I guess I am getting myself fired up for Pink October hell.
Jennifer
-
By asking how do I fiight, that simply means that chemo doesnt always work the same for everybody. I can eat right, I can exercise, meditate, pray, etc. But if the chemo doesnt work, how do I fight, There have been so many women on this site that are no longer with us and I;m sure it wasnt because they ate the wrong foods. Which is why I said I love this board because we can agree to disagree and for me fighter doesnt accurately say who I am...I am a woman that has a terminal illness.
-
touche, everyone. if anyone else gives me anything with a pink ribbon i think i'll throw up
-
Steel rose.
Thanks for the words of incouragement.
I do like the term victim. I think it is more approiate for us all regardsless of what stage we are.
After I rant and rave about the pink things, I have to remember that pink month and fund raisers is what has helped to support research and the reason I am still alive. I have already out lived one of my cousins. Herceptin was not there for her, it's new.
-
Oh wow, grammadebbie, am I ever with you on this one -- sick and tired of hearing about "survivors" and, as others have brought up, "previvors" and "metavivors" is RIGHT!

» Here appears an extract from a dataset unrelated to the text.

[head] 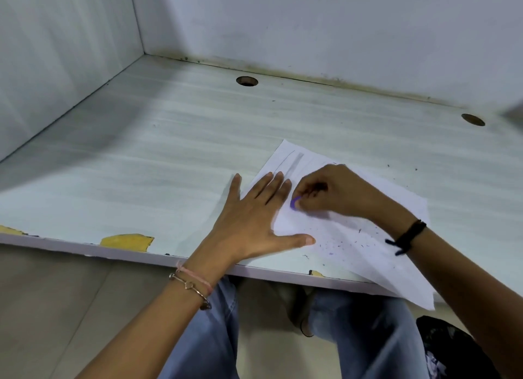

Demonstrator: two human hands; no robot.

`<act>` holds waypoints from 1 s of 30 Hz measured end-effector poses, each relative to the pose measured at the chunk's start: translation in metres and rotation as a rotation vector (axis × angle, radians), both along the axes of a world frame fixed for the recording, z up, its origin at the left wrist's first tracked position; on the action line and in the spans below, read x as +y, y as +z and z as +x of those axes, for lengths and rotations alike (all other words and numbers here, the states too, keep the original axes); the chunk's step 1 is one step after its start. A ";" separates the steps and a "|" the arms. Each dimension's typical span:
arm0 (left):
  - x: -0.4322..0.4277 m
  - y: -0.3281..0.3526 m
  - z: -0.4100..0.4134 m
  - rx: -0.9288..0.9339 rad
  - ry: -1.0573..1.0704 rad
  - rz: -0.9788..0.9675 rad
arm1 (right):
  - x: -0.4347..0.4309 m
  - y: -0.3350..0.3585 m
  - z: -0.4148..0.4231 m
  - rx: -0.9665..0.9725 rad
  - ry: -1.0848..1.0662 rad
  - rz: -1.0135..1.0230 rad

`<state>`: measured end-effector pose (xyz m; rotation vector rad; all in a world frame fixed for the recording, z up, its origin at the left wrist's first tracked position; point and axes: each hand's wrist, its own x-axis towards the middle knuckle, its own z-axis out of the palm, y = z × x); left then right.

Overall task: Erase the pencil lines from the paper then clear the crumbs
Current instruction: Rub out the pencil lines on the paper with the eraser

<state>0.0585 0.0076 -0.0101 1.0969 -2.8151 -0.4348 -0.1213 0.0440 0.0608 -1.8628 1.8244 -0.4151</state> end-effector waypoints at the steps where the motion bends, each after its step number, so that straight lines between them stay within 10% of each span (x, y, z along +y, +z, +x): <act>1: 0.000 0.000 0.000 0.002 0.001 0.004 | -0.003 -0.001 -0.004 -0.007 -0.055 -0.043; 7: -0.001 -0.001 -0.001 -0.004 -0.001 -0.005 | 0.016 0.000 0.016 -0.045 0.160 0.126; 30: 0.000 0.000 -0.001 0.002 0.009 0.008 | -0.002 -0.004 -0.007 -0.036 -0.088 -0.101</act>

Regarding where you "fit in" with all the pink hoopla crap (races, walks, fundraisers and so on) -- why worry about it? As in who says you have to go to or help finance these things in any capacity at all? I don't. I have never bought or worn any pink ribbons, BC T-shirts or anything else, and I don't go to walks, runs, fundraisers or any of that stuff. Believe it or not some of those BC "awareness" campaigns do show up in the damndest places. Back in June or so (only a few weeks after my BMX), I had met my Pack Rat for lunch in the general store of his town (more like village it's so small, they don't have a traffic light, gas station or bank; population 900-something of houses in the woods in rural New England), and there was a sign outside the general store, and signs all inside, about a fair or festival or carnival thing they were holding to raise money for breast cancer awareness. The woman in charge of it was one of the owners of the general store -- she and her husband own/run it together -- and I KNOW them both, (as acquaintances anyway; we always say hello and chit-chat when I run into them although we don't otherwise socialize). Anyway -- that day I walked in, said hi and we chit-chatted, then I sat down to wait for my Pack Rat to meet me -- and I never said a word about the upcoming breast cancer shindig. Neither did they (although I couldn't help but wonder if they noticed how utterly flat my chest is!). LOL
Mamanmidwife, YOU have the right idea -- I love your straight strong backbone, that you are able to say "no" to the pink morons and instead, donate/encourage donations solely to RESEARCH. (Personally, I've got enough breast cancer awareness to last me for what's left of the rest of my life!)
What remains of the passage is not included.